**YOUR GOAL:**
From the entries below, copy every line that has the word "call".

**RECORD SET:**
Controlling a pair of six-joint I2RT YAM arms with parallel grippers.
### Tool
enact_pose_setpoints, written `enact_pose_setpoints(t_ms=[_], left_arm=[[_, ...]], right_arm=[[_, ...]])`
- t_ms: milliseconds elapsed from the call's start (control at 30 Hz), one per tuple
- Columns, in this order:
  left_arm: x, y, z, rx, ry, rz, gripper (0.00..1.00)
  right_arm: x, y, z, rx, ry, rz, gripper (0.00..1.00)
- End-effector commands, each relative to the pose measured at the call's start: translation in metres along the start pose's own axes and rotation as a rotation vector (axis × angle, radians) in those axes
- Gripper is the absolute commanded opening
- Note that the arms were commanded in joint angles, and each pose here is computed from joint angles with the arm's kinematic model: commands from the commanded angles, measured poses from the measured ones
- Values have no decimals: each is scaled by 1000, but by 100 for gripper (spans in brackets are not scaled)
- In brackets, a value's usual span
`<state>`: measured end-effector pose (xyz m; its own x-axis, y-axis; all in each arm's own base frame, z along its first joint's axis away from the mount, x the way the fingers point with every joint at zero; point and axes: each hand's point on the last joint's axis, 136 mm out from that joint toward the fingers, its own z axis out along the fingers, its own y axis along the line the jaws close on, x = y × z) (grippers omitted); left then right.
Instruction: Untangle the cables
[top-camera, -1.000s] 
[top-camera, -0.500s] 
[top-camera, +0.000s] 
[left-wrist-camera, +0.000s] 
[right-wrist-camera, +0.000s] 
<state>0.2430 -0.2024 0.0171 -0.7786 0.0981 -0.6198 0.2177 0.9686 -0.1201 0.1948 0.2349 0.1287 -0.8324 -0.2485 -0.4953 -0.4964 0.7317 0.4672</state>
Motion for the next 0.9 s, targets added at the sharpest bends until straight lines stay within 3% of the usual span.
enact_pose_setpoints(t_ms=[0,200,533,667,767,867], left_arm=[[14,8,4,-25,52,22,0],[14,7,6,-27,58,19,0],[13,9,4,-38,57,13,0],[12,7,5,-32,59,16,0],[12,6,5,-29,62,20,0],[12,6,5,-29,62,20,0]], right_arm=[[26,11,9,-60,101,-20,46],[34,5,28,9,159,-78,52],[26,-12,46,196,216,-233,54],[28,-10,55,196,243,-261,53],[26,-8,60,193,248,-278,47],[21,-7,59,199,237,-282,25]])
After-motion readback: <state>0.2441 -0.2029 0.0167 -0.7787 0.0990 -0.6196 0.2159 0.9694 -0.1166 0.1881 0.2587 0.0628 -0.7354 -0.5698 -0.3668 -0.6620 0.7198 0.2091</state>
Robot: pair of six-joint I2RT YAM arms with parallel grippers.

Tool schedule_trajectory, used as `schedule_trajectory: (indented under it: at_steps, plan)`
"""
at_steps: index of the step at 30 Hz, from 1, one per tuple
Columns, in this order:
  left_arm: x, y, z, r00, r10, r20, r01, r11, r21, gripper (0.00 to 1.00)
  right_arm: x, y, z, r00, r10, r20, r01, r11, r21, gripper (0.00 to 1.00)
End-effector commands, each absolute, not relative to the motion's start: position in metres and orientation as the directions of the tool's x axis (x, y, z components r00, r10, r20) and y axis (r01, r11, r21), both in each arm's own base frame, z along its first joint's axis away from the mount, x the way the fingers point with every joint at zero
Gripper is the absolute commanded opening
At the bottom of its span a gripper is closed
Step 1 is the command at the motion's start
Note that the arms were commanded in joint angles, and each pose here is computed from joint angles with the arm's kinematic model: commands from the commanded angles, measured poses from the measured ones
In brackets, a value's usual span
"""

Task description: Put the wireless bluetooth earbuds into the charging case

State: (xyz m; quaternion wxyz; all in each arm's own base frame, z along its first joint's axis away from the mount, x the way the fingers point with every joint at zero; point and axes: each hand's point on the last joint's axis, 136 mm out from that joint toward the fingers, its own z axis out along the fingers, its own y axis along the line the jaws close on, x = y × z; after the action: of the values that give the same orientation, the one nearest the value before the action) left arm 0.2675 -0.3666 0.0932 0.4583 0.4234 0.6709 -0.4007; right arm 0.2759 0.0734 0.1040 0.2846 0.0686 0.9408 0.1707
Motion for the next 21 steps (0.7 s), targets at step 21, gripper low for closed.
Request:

**YOUR SOLUTION:**
- t_ms: milliseconds elapsed from the call's start (control at 30 Hz), one per tuple
- End-effector commands, each relative to the pose measured at the call's start: translation in metres along the start pose's own axes and rotation as a rotation vector (axis × angle, radians) in those axes

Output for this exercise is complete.